ENTRIES SUPPLIED
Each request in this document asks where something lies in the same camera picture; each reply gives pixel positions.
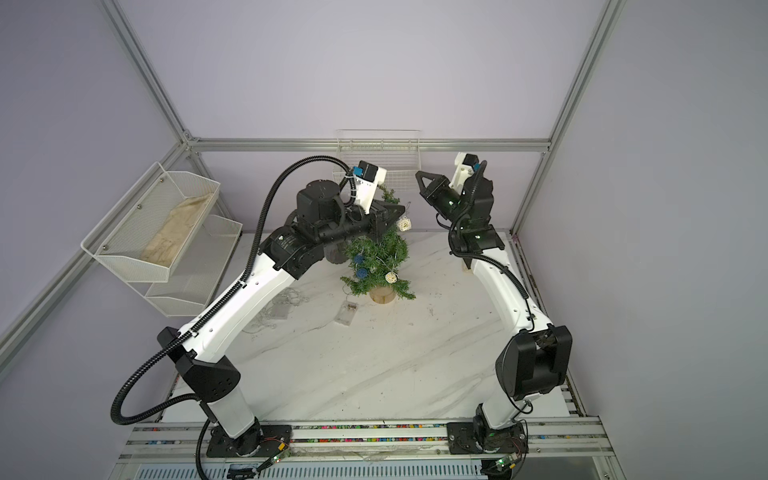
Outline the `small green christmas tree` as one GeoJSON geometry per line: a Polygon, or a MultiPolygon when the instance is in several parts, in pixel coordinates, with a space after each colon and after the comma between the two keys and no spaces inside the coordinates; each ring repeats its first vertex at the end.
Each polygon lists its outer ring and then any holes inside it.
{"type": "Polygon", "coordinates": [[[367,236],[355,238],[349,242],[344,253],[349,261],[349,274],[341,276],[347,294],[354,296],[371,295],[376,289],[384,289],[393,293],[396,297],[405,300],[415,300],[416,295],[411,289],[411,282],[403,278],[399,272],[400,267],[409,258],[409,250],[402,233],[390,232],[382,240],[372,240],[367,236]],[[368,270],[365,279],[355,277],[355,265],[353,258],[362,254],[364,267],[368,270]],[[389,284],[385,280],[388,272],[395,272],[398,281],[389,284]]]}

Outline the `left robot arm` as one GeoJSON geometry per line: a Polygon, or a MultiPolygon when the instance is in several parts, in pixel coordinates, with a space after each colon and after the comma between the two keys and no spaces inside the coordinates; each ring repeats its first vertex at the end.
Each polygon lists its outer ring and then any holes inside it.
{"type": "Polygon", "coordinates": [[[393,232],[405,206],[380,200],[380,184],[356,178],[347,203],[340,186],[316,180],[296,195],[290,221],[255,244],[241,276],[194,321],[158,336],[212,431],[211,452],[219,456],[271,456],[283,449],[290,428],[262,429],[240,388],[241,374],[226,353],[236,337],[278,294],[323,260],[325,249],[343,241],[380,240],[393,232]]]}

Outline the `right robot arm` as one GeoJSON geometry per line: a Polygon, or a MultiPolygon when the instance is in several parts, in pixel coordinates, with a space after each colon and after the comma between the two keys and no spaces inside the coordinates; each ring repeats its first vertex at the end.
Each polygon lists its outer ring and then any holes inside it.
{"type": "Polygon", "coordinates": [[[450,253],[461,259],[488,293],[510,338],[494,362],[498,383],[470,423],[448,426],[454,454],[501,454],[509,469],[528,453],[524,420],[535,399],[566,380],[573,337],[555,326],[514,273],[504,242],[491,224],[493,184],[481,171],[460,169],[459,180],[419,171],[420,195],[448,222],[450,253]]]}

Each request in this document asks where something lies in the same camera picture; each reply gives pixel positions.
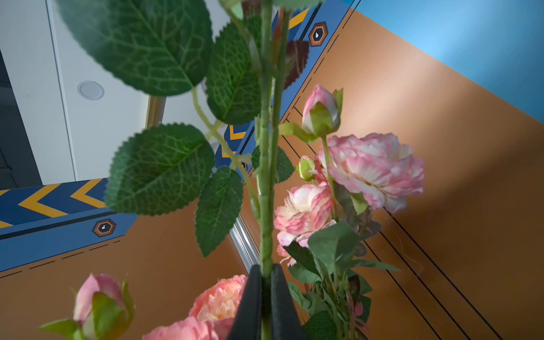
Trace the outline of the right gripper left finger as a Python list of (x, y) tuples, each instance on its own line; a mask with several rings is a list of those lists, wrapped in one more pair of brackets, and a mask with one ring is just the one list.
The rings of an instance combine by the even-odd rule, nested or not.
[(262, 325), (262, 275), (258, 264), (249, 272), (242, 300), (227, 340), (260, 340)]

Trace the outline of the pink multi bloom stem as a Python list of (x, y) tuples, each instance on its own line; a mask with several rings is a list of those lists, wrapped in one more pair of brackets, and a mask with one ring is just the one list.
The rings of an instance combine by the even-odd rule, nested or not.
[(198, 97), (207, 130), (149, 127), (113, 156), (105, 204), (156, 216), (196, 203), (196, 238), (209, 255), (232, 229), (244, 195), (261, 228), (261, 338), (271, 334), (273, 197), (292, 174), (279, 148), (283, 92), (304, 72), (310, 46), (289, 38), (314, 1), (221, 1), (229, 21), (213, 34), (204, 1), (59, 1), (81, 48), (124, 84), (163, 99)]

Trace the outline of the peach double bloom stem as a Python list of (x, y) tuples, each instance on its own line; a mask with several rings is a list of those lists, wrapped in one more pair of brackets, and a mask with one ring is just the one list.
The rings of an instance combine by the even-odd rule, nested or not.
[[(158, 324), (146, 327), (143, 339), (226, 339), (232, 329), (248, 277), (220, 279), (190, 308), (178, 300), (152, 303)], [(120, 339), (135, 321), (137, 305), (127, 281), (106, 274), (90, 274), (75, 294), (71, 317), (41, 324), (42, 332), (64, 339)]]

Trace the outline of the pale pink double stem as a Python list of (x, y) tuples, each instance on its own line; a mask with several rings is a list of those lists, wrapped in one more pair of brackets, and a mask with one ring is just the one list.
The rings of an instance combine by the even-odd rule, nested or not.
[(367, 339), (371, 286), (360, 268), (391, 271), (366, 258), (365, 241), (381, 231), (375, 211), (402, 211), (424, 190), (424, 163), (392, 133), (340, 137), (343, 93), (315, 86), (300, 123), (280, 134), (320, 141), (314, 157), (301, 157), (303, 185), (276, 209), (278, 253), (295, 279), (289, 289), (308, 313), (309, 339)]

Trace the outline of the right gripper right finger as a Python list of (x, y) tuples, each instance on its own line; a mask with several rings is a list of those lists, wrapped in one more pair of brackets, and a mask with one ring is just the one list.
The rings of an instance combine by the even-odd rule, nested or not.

HOW TO COMPLETE THIS TASK
Search the data for "brackets". Copy every matching line.

WRITTEN ANSWER
Trace the outline of the right gripper left finger as a Python list of (x, y) tuples, each instance on its own line; a mask with several rings is a list of those lists, wrapped in one more pair of brackets, and a mask with one ring is just the one list.
Trace the outline of the pink multi bloom stem as a Python list of (x, y) tuples, each instance on its own line; a mask with several rings is a list of those lists, wrapped in one more pair of brackets, and a mask with one ring is just the one list.
Trace the outline of the peach double bloom stem as a Python list of (x, y) tuples, each instance on its own line; a mask with several rings is a list of those lists, wrapped in one more pair of brackets, and a mask with one ring is just the one list.
Trace the outline of the pale pink double stem as a Python list of (x, y) tuples, each instance on its own line; a mask with several rings is a list of those lists, wrapped in one more pair of brackets, and a mask with one ring is just the one list.
Trace the outline of the right gripper right finger as a Python list of (x, y) tuples, each instance on its own line; a mask with several rings is a list of those lists, wrapped in one more pair of brackets, and a mask with one ring is just the one list.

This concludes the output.